WORK TO COMPLETE >> Copy each line of the records that includes "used".

DATA RECORDS >>
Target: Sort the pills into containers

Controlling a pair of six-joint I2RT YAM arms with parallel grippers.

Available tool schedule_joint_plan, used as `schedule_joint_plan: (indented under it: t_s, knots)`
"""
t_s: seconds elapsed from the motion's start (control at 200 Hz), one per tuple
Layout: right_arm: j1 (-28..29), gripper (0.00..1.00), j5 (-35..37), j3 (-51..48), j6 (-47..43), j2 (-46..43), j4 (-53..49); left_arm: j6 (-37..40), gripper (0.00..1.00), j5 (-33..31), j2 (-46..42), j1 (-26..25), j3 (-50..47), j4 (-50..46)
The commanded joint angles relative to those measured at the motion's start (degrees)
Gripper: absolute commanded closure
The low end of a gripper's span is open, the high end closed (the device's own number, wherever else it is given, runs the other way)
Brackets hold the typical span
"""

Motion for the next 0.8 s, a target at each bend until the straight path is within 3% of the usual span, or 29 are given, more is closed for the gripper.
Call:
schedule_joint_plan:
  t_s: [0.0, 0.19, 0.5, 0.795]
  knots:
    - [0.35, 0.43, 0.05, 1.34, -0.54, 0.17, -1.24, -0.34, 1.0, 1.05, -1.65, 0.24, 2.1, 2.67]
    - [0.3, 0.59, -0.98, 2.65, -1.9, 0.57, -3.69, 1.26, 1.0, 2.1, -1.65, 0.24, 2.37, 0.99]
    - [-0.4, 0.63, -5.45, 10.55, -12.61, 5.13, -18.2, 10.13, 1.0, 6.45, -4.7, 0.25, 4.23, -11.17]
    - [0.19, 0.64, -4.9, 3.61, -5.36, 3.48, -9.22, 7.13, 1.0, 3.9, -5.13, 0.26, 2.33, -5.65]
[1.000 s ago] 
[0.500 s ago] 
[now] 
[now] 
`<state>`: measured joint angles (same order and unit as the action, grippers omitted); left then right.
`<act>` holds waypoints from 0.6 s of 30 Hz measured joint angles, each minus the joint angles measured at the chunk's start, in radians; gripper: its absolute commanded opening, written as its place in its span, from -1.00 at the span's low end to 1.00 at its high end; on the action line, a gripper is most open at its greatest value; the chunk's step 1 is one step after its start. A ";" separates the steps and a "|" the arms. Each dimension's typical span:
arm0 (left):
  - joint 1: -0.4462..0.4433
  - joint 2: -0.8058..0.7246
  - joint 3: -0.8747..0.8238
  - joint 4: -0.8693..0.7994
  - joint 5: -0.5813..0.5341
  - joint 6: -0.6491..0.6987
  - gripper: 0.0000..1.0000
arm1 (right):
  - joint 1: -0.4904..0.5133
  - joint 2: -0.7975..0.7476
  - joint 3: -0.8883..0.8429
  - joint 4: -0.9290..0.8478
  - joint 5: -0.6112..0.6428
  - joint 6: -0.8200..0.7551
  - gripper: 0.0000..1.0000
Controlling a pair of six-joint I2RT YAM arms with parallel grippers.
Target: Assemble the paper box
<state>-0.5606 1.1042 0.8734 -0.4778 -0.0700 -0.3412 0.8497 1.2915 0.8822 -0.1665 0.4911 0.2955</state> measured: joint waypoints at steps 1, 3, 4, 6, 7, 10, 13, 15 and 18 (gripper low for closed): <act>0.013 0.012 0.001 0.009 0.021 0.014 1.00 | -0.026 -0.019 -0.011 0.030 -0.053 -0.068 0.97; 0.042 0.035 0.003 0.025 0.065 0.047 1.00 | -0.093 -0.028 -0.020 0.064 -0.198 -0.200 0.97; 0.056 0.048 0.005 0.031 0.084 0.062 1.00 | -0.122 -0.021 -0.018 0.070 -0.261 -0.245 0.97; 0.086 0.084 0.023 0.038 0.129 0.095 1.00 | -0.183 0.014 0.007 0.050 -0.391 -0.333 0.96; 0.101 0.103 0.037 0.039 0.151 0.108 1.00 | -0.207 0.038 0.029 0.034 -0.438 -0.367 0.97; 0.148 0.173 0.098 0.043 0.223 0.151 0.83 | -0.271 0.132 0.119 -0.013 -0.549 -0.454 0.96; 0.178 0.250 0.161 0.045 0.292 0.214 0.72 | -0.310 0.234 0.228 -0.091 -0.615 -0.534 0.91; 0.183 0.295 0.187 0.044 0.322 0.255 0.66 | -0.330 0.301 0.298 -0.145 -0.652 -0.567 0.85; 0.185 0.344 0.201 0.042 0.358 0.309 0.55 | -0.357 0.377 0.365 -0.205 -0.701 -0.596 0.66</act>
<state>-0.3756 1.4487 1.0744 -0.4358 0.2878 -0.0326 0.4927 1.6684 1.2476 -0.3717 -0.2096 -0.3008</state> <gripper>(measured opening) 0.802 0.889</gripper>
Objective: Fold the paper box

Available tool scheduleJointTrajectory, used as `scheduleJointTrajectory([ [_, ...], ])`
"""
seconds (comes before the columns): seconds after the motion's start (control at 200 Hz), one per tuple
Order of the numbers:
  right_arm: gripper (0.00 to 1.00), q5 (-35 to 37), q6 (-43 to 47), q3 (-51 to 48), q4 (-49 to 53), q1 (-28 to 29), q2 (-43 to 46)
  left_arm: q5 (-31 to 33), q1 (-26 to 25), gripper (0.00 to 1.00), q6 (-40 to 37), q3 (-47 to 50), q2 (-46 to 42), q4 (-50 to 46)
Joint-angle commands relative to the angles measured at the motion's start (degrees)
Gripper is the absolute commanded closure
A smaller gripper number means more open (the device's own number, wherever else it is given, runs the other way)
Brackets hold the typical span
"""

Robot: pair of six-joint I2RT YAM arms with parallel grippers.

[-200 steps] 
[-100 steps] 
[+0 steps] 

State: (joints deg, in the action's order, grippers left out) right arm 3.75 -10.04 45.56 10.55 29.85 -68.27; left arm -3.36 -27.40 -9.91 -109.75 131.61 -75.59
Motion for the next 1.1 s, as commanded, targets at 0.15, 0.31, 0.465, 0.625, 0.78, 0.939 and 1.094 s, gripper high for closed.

RESPONSE TO THE EXERCISE >>
Available tool schedule_joint_plan, used as `schedule_joint_plan: (indented under it: t_s, knots)`
Available tool scheduleJointTrajectory, used as `scheduleJointTrajectory([ [_, ...], ])`

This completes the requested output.